From Casetext: Smarter Legal Research

Provencio v. U.S.

United States District Court, W.D. Texas, El Paso Division
Jul 22, 2011
EP-11-CV-292-PRM, EP-05-CR-1070-PRM-1 (W.D. Tex. Jul. 22, 2011)

Opinion

EP-11-CV-292-PRM, EP-05-CR-1070-PRM-1.

July 22, 2011


MEMORANDUM OPINION AND ORDER


Before the Court is Movant David Lorenzo Provencio's ("Provencio") pro se motion under 28 U.S.C. § 2255 to vacate, set aside, or correct a sentence [ECF No. 65]. In his motion, Provencio challenges his convictions for conspiratorial and substantive offenses involving the importation and possession of marijuana. Provencio claims that, as a result of his counsel's ineffective assistance, he unknowingly and involuntarily entered his guilty pleas. Upon reviewing the record, the Court finds that Provencio's motion is untimely and that he is not entitled to equitable tolling. Accordingly, the Court will dismiss his motion. The Court will additionally decline to certify his issues for appeal.

"ECF No." in this context refers to the Electronic Case Filing number for documents docketed in EP-05-CR-1070-PRM-1.

Cf. Kiser v. Johnson, 163 F.3d 326, 329 (5th Cir. 1999) ("[W]e hold that the district court was within its authority under Rule 4 and Rule 11 of the Rules Governing [28 U.S.C.] Section 2254 Cases when it raised the . . . statute of limitations defense sua sponte."); see also United States v.
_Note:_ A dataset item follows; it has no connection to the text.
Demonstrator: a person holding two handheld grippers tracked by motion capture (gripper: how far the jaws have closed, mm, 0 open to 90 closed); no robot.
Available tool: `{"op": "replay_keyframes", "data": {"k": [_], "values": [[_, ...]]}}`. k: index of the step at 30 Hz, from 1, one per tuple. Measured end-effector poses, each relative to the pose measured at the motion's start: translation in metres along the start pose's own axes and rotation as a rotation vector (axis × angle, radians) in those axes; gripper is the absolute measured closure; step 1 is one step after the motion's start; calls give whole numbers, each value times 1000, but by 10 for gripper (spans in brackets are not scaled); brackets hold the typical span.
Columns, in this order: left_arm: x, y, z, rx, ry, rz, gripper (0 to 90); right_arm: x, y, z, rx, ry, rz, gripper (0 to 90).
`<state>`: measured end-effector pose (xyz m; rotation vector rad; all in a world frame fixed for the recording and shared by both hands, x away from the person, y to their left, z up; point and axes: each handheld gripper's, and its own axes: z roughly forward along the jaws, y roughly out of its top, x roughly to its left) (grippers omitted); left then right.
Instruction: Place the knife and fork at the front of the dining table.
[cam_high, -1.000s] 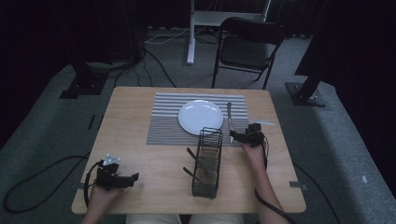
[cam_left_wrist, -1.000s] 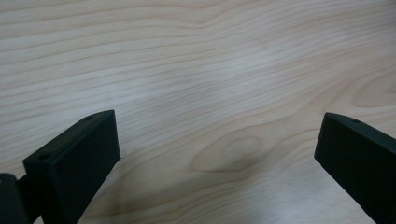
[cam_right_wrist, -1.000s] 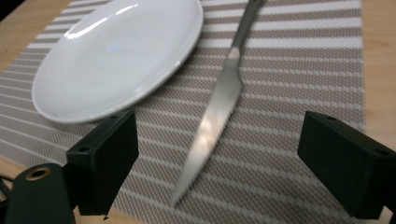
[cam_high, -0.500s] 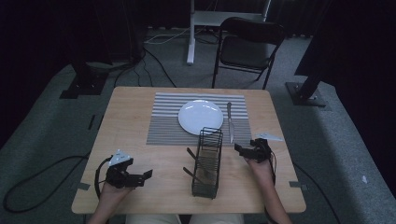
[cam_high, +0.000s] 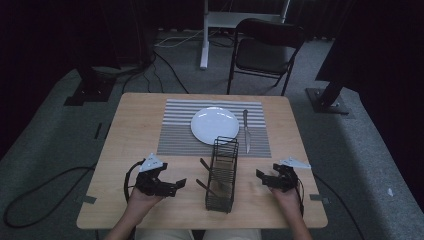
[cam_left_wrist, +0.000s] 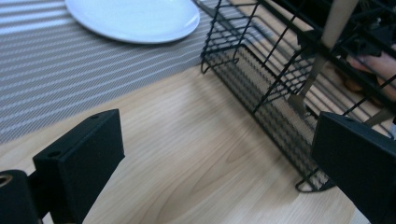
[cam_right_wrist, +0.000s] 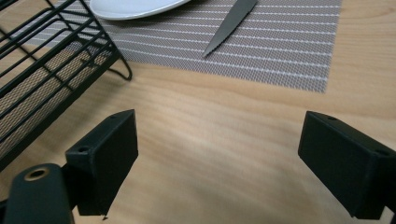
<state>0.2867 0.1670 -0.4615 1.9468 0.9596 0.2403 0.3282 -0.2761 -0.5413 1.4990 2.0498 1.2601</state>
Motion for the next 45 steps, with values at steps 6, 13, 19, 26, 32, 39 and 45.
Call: {"op": "replay_keyframes", "data": {"k": [6, 13, 19, 26, 32, 39, 45], "values": [[-12, 13, 8, -7, -36, 36, 41, 2, -13, -17, 9, -39, -3, 116], [-21, 22, 15, -23, -88, 75, 149, 1, -30, -38, -12, -57, 0, 116], [-29, 28, 18, -48, -159, 77, 249, -1, -45, -57, -26, -81, 8, 119], [-38, 33, 28, -40, -213, 94, 409, -6, -57, -71, -47, -92, 33, 119], [-46, 36, 37, -22, -224, 118, 580, -5, -58, -70, -42, -85, 28, 140], [-45, 36, 44, -25, -224, 94, 720, -5, -58, -70, -39, -75, 27, 141], [-47, 37, 41, -39, -225, 95, 803, -5, -58, -69, -33, -68, 24, 141]]}}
Flores, 135 F.3d 1000, 1002 n. 7 (5th Cir. 1998) ("Because of the similarity of the actions under sections 2254 and 2255, they have traditionally been read in pari materia where the context does not indicate that would be improper.").

See 28 U.S.C.A. § 2255 Proc. R. 4(b) (West 2011) ("If it plainly appears from the motion, any attached exhibits, and the record of prior proceedings that the moving party is not entitled to relief, the judge must dismiss the motion and direct the clerk to notify the moving party.").

FACTUAL AND PROCEDURAL HISTORY

On April 15, 2005, Provencio drove a Chevrolet pick-up truck across the international border with passengers Marjorie Lucille Sterner ("Sterner") and her two minor children inside and entered the Ysleta Port of Entry in El Paso, Texas. A Customs and Border Protection officer referred the vehicle to a secondary inspection area after he noticed an apparent discrepancy in the depth of the truck's bed. A further inspection of the vehicle revealed a false compartment in the bed which held seventy-seven bundles with a combined weight of approximately sixty kilograms. The bundles contained a green leafy substance which field-tested positive for marijuana. After waiving his Miranda rights, Provencio explained that an individual known to him as "Fred" had offered him four thousand dollars to drive the drug-laden vehicle to Oklahoma City, Oklahoma. Provencio also claimed that Sterner had conspired with him to transport the drugs found in the truck.

After hearing this evidence, a grand jury sitting in the Western District of Texas, El Paso Division, returned a four-count indictment charging Provencio with conspiring to import, importing, conspiring to possess, and possessing fifty kilograms or more of marijuana. Provencio elected to forego a trial and pleaded guilty to the charges without the benefit of a plea agreement.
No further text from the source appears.